/intake-esgf

Programmatic access to the ESGF holdings

Primary LanguagePythonBSD 3-Clause "New" or "Revised" LicenseBSD-3-Clause

intake-esgf

Badges

Continuous Integration Documentation Status Code Coverage Status PyPI Conda

Overview

intake-esgf is an intake-esm inspired package under development in ESGF2. The main difference is that in place of querying a static index which is completely loaded at runtime, intake-esgf catalogs initialize empty and are populated by searching, querying ESGF index nodes.

Installation

You may install intake-esgf using pip:

python -m pip install intake-esgf

or conda-forge:

conda install -c conda-forge intake-esgf

Features

For a full listing of features with code examples, please consult the documentation. In brief, intake-esgf aims to hide some of the complexity of obtaining ESGF data and get the user the data as fast as we can.

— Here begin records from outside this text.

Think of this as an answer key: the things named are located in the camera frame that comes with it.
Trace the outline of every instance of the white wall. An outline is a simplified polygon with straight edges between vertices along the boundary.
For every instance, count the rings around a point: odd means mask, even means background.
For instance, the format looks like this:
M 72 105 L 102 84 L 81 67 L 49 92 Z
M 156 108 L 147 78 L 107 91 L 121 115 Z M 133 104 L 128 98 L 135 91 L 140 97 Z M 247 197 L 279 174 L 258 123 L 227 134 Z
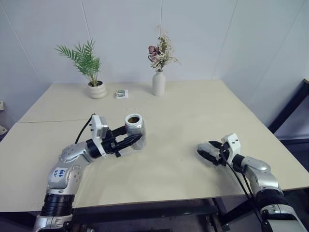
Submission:
M 56 44 L 93 38 L 106 83 L 151 81 L 147 47 L 158 25 L 181 62 L 166 67 L 168 80 L 221 78 L 266 125 L 308 76 L 307 0 L 0 3 L 0 99 L 7 105 L 0 122 L 9 127 L 51 83 L 86 82 Z M 279 136 L 309 136 L 309 127 L 285 128 Z

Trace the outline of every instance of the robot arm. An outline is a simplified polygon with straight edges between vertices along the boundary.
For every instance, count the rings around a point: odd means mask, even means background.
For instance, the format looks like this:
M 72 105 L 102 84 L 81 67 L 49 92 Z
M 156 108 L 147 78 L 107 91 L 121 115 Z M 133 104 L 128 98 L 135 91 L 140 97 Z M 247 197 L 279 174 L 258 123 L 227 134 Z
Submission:
M 92 139 L 66 147 L 57 164 L 48 175 L 48 185 L 41 213 L 37 216 L 33 231 L 61 229 L 64 223 L 72 219 L 72 203 L 77 193 L 85 167 L 99 157 L 107 158 L 109 154 L 120 156 L 119 150 L 134 145 L 143 137 L 145 128 L 142 117 L 131 126 L 139 127 L 135 133 L 128 133 L 125 126 L 110 130 L 105 118 L 92 115 L 90 126 Z M 129 134 L 117 142 L 119 135 Z
M 307 231 L 285 199 L 270 166 L 261 160 L 240 155 L 240 142 L 235 133 L 225 136 L 221 143 L 209 141 L 199 144 L 197 151 L 213 164 L 225 166 L 228 163 L 236 172 L 243 173 L 248 178 L 263 219 L 262 231 Z

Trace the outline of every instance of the black cable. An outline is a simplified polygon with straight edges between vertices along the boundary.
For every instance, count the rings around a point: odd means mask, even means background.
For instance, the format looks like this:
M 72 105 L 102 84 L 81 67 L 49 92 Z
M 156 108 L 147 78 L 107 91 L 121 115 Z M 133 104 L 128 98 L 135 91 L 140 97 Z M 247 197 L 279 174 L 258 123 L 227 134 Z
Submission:
M 90 118 L 88 119 L 88 121 L 86 122 L 86 124 L 83 126 L 83 128 L 81 129 L 81 131 L 79 132 L 77 139 L 75 140 L 75 144 L 78 143 L 79 138 L 81 137 L 83 131 L 85 130 L 86 126 L 88 126 L 89 122 L 91 121 L 92 115 L 90 116 Z
M 250 197 L 249 197 L 249 195 L 248 195 L 248 193 L 247 193 L 245 187 L 243 186 L 243 184 L 242 184 L 240 178 L 238 177 L 238 175 L 236 174 L 236 172 L 234 171 L 234 169 L 232 168 L 232 166 L 227 162 L 227 160 L 226 160 L 226 158 L 225 158 L 225 156 L 224 156 L 224 154 L 223 154 L 223 151 L 222 151 L 221 149 L 220 149 L 220 156 L 221 156 L 221 158 L 224 160 L 224 162 L 229 166 L 229 168 L 232 170 L 232 172 L 234 173 L 234 175 L 235 175 L 235 177 L 237 178 L 237 180 L 238 180 L 238 182 L 239 182 L 239 184 L 240 184 L 242 190 L 244 191 L 244 193 L 245 193 L 245 195 L 246 195 L 246 197 L 247 197 L 247 200 L 248 200 L 248 201 L 251 201 L 251 199 L 250 199 Z M 250 194 L 253 196 L 252 191 L 251 191 L 251 189 L 249 188 L 249 185 L 248 185 L 248 182 L 247 182 L 246 179 L 245 179 L 245 182 L 246 182 L 246 184 L 247 184 L 247 187 L 248 187 L 248 189 L 249 189 Z M 256 207 L 255 207 L 253 204 L 252 204 L 252 209 L 253 209 L 253 211 L 254 211 L 254 213 L 255 213 L 257 219 L 258 219 L 259 222 L 262 224 L 262 221 L 261 221 L 260 217 L 258 216 L 258 214 L 257 214 L 257 212 L 256 212 Z
M 248 184 L 248 181 L 247 181 L 247 179 L 246 179 L 245 174 L 244 174 L 243 172 L 242 172 L 241 174 L 242 174 L 243 179 L 245 180 L 245 183 L 246 183 L 246 185 L 247 185 L 247 188 L 248 188 L 248 190 L 249 190 L 249 192 L 250 192 L 250 195 L 251 195 L 251 198 L 252 198 L 252 200 L 253 200 L 253 203 L 254 203 L 254 205 L 253 205 L 254 213 L 255 213 L 257 219 L 259 219 L 260 223 L 262 224 L 262 220 L 260 219 L 260 217 L 259 217 L 259 215 L 258 215 L 258 213 L 257 213 L 256 203 L 255 203 L 255 197 L 254 197 L 254 195 L 253 195 L 253 193 L 252 193 L 252 190 L 251 190 L 251 188 L 250 188 L 250 186 L 249 186 L 249 184 Z

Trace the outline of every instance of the potted plant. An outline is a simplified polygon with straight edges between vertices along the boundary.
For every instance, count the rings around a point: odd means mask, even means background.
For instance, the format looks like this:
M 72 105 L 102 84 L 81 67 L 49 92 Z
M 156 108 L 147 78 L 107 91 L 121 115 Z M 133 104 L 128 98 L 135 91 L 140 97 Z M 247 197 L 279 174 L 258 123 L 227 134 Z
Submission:
M 94 55 L 94 41 L 87 41 L 87 44 L 81 46 L 74 45 L 74 49 L 68 49 L 66 46 L 57 45 L 59 55 L 70 58 L 75 67 L 87 77 L 89 80 L 88 90 L 89 95 L 94 99 L 100 99 L 107 95 L 105 85 L 102 81 L 98 80 L 98 72 L 100 68 L 100 58 Z
M 156 74 L 153 76 L 153 94 L 155 96 L 162 96 L 165 93 L 165 76 L 163 74 L 163 67 L 169 63 L 179 62 L 172 56 L 173 48 L 166 33 L 162 33 L 159 38 L 157 47 L 149 46 L 148 59 L 151 61 L 151 67 L 155 69 Z

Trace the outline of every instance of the silver can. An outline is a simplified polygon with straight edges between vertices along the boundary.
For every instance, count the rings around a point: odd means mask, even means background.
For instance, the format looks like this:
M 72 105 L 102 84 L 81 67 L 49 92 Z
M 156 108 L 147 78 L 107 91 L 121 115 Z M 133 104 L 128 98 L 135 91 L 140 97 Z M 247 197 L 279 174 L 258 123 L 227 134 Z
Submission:
M 125 127 L 128 135 L 142 134 L 142 137 L 131 147 L 134 150 L 142 150 L 146 145 L 146 130 L 144 120 L 139 114 L 130 114 L 125 119 Z

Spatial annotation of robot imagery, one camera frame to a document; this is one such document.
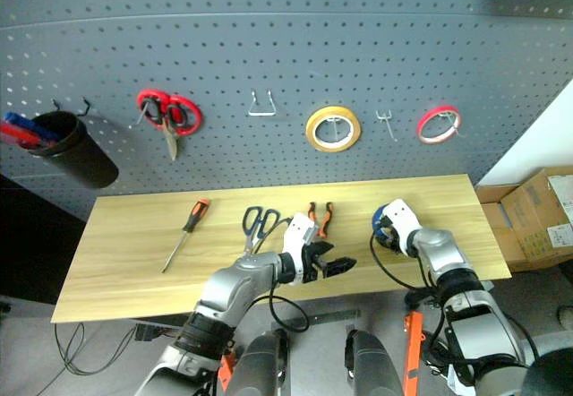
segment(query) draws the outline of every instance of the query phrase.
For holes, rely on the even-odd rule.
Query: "orange screwdriver handle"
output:
[[[184,225],[183,230],[187,233],[193,232],[197,223],[203,218],[205,212],[209,208],[209,201],[207,199],[200,199],[189,214],[189,219],[187,220],[187,224]]]

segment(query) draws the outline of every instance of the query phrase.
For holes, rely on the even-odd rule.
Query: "scissors handle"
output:
[[[144,111],[145,117],[158,129],[163,128],[163,116],[167,112],[169,95],[164,91],[143,89],[136,98],[137,107]]]
[[[251,226],[247,227],[248,221],[250,221],[250,214],[254,213],[254,219],[252,220]],[[261,222],[262,206],[250,206],[248,207],[243,215],[243,232],[248,237],[257,229],[257,226]]]
[[[141,103],[141,111],[151,123],[155,125],[163,124],[163,114],[161,114],[160,103],[153,98],[146,98]]]
[[[269,218],[271,218],[272,224],[270,224],[270,226],[267,228],[267,221],[269,220]],[[272,210],[272,209],[266,210],[265,215],[262,217],[262,220],[261,220],[261,228],[259,229],[259,233],[257,234],[257,238],[263,239],[265,236],[267,236],[269,231],[273,228],[273,226],[275,224],[278,223],[279,220],[280,220],[280,212],[278,212],[277,210]]]
[[[203,120],[203,114],[201,110],[197,108],[193,102],[179,95],[171,95],[169,97],[169,106],[174,105],[180,114],[184,116],[184,124],[181,126],[175,126],[175,132],[179,136],[186,136],[187,134],[194,133],[201,125]],[[191,114],[193,121],[191,121],[187,115],[187,112]]]
[[[170,103],[167,105],[167,120],[169,125],[176,129],[187,126],[187,113],[184,109],[180,108],[179,105]]]

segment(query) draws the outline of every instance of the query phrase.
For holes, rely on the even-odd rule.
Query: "screwdriver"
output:
[[[193,232],[193,229],[195,228],[195,226],[197,226],[199,220],[203,218],[203,215],[205,215],[205,212],[207,212],[208,208],[209,208],[209,201],[207,199],[200,199],[197,203],[195,203],[195,206],[193,206],[193,209],[189,214],[189,219],[187,220],[187,223],[183,226],[182,231],[184,233],[182,234],[181,239],[179,239],[179,242],[177,243],[177,246],[173,250],[173,253],[171,253],[169,257],[167,257],[167,261],[165,262],[165,265],[163,266],[161,273],[167,270],[167,267],[169,267],[169,264],[171,263],[171,259],[173,259],[175,253],[177,253],[179,248],[181,248],[181,245],[185,243],[185,240],[187,239],[189,234]]]

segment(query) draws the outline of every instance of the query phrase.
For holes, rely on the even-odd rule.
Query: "cardboard box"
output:
[[[482,208],[510,271],[521,272],[549,268],[573,258],[573,254],[570,254],[551,259],[529,261],[517,241],[503,206],[500,203],[484,203]]]
[[[501,204],[529,262],[573,255],[573,167],[542,169]]]
[[[480,185],[475,188],[475,194],[480,203],[496,203],[518,187],[519,184]]]

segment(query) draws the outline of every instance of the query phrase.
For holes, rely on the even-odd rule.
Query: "table top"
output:
[[[161,273],[189,211],[203,197],[210,199],[210,209],[167,271]],[[306,212],[308,202],[314,201],[317,219],[322,220],[326,202],[334,202],[328,241],[335,247],[325,259],[349,256],[358,261],[343,275],[281,286],[277,294],[295,300],[400,288],[377,267],[368,246],[373,213],[397,198],[408,203],[423,226],[451,230],[480,279],[511,276],[466,175],[99,197],[52,322],[192,311],[209,276],[243,253],[241,221],[245,208],[251,205],[275,208],[285,217]],[[275,232],[262,253],[282,251],[284,229]],[[377,251],[398,278],[423,284],[416,260],[382,247]]]

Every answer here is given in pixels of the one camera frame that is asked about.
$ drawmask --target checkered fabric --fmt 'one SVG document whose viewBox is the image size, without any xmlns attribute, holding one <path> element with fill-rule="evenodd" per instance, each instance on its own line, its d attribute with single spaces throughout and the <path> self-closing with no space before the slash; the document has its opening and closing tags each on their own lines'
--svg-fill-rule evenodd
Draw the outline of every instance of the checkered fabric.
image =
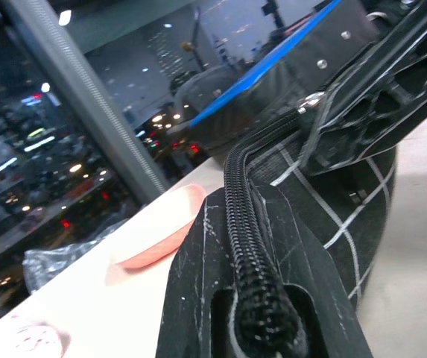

  • Indices are queried in parallel and report when they fail to return a response. The results are aggregated and presented to the user as a pandas DataFrame.
  • The locations of the data are hidden from the user. Internally we track which locations provide the user the fastest transfers and automatically favor them for you.
  • Files are downloaded in parallel into a local cache which mirrors the remote storage directory structure. They are returned to the user as a dictionary of xarray Datasets. Your search script then becomes the way you download data as well as how you load it into memory for your analysis.
  • Prior to downloading data, we first check that it is not already available locally. This could be because you had previously downloaded it, but also because you are working on a server that has direct access.
  • Cell measure information is harvested from your search results and automatically included in the returned datasets.